Task prompt:
Could you return every record below exactly as it stands, leaving out the pictures?

------ Given data ------

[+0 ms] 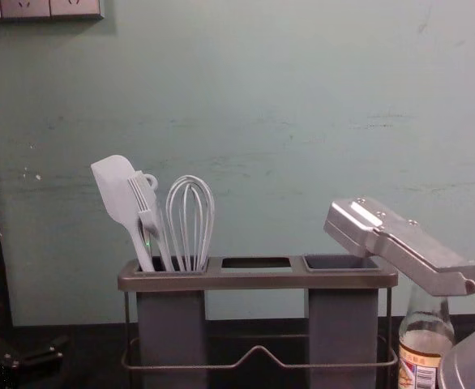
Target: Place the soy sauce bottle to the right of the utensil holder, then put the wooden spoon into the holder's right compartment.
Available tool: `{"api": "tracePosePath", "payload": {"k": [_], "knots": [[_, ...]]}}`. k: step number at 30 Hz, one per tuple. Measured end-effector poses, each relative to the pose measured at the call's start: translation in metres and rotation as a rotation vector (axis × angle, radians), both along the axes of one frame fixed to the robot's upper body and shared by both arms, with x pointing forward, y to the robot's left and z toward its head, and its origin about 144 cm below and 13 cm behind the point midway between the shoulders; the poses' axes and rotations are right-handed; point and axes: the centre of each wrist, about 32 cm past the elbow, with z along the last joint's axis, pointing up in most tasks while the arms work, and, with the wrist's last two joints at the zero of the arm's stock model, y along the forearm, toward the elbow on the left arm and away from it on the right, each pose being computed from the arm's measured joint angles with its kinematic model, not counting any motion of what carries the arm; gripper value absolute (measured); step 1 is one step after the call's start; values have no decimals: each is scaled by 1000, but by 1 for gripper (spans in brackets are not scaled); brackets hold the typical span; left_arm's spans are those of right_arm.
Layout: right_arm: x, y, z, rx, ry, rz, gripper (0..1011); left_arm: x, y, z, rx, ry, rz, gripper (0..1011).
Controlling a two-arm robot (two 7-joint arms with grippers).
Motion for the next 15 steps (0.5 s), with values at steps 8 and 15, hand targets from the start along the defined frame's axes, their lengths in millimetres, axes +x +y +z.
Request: {"api": "tracePosePath", "payload": {"k": [8,15], "knots": [[3,3,-2,-11,3,0,1002,0,0,0,0,0,0,1000],[5,6,-2,-28,12,-3,1002,0,0,0,0,0,0,1000]]}}
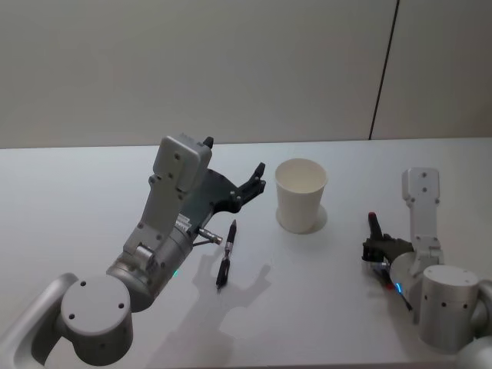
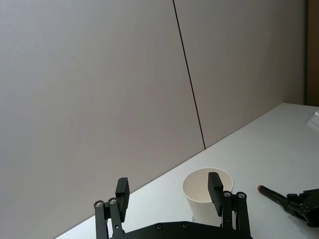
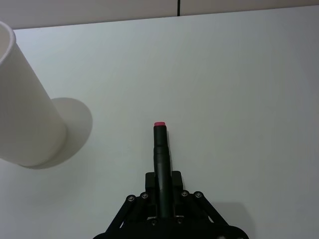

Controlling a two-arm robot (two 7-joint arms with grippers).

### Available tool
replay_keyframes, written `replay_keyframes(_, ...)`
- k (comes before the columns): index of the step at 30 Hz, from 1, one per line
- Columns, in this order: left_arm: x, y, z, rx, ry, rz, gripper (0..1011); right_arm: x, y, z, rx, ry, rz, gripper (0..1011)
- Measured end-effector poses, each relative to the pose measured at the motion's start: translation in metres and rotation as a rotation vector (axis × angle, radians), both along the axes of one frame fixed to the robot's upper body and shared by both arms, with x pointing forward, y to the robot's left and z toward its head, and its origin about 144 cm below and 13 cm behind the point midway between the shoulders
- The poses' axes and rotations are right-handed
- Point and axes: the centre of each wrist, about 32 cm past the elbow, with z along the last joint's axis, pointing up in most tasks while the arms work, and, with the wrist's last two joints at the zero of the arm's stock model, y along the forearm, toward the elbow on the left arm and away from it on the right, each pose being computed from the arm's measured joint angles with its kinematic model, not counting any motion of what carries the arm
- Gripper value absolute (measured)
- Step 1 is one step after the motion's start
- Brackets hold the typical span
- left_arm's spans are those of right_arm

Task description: Place the pen into the pen holder.

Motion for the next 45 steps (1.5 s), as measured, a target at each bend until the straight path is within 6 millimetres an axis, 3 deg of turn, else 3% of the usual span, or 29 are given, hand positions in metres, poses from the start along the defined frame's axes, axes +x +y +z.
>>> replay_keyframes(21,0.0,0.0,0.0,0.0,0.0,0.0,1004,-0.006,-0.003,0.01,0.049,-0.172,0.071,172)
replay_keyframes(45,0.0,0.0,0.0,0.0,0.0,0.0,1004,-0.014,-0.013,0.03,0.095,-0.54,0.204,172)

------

Answer:
[+0 ms] 
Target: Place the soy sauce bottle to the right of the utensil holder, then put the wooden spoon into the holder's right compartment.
Available tool: `{"api": "tracePosePath", "payload": {"k": [_], "knots": [[_, ...]]}}`. k: step number at 30 Hz, one per tuple. Measured end-effector poses, each relative to the pose measured at the call's start: translation in metres and rotation as a rotation vector (axis × angle, radians), both along the axes of one frame fixed to the robot's upper body and shared by both arms, with x pointing forward, y to the robot's left and z toward its head, and its origin about 144 cm below and 13 cm behind the point midway between the shoulders; the poses' axes and rotations are right-handed; point and axes: the centre of each wrist, about 32 cm past the elbow, with z along the last joint's axis, pointing up in most tasks while the arms work, and, with the wrist's last two joints at the zero of the arm's stock model, y along the forearm, toward the elbow on the left arm and away from it on the right, each pose being computed from the arm's measured joint angles with its kinematic model, not counting any motion of what carries the arm; gripper value absolute (measured); step 1 is one step after the call's start; values have no decimals: each is scaled by 1000, but by 1 for gripper (spans in brackets are not scaled); brackets hold the typical span; left_arm's spans are those of right_arm.
Layout: right_arm: x, y, z, rx, ry, rz, gripper (0..1011); left_arm: x, y, z, rx, ry, rz, gripper (0..1011).
Controlling a two-arm robot (two 7-joint arms with grippers).
Motion for the next 15 steps (0.5 s), with values at steps 8 and 15, hand targets from the start along the defined frame's axes, their lengths in millimetres, axes +x +y +z.
Request: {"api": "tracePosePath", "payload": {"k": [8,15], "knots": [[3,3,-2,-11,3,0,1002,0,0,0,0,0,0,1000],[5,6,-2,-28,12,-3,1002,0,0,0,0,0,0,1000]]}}

Controlling a two-arm robot (two 7-joint arms with grippers).

### Available tool
replay_keyframes, written `replay_keyframes(_, ...)`
- k (comes before the columns): index of the step at 30 Hz, from 1, one per line
- Columns, in this order: left_arm: x, y, z, rx, ry, rz, gripper (0..1011); right_arm: x, y, z, rx, ry, rz, gripper (0..1011)
- Measured end-effector poses, each relative to the pose measured at the motion's start: translation in metres and rotation as a rotation vector (axis × angle, radians), both along the axes of one frame fixed to the robot's upper body and shared by both arms, with x pointing forward, y to the robot's left and z toward its head, and its origin about 144 cm below and 13 cm behind the point midway between the shoulders
- The poses' axes and rotations are right-handed
- Point and axes: the centre of each wrist, about 32 cm past the elbow, with z along the last joint's axis, pointing up in most tasks while the arms work, and, with the wrist's last two joints at the zero of the arm's stock model, y along the forearm, toward the elbow on the left arm and away from it on the right, each pose being computed from the arm's measured joint angles with its kinematic model, not counting any motion of what carries the arm
- Gripper value absolute (measured)
- Step 1 is one step after the motion's start
- Brackets hold the typical span
- left_arm's spans are those of right_arm

Task description: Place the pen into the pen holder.

Motion for the next 45 steps (1.5 s), as measured, a target at each bend until the straight path is within 6 millimetres an axis, 3 deg of turn, else 3% of the usual span, or 29 are given, hand positions in metres, poses from the start along the defined frame's axes, axes +x +y +z.
>>> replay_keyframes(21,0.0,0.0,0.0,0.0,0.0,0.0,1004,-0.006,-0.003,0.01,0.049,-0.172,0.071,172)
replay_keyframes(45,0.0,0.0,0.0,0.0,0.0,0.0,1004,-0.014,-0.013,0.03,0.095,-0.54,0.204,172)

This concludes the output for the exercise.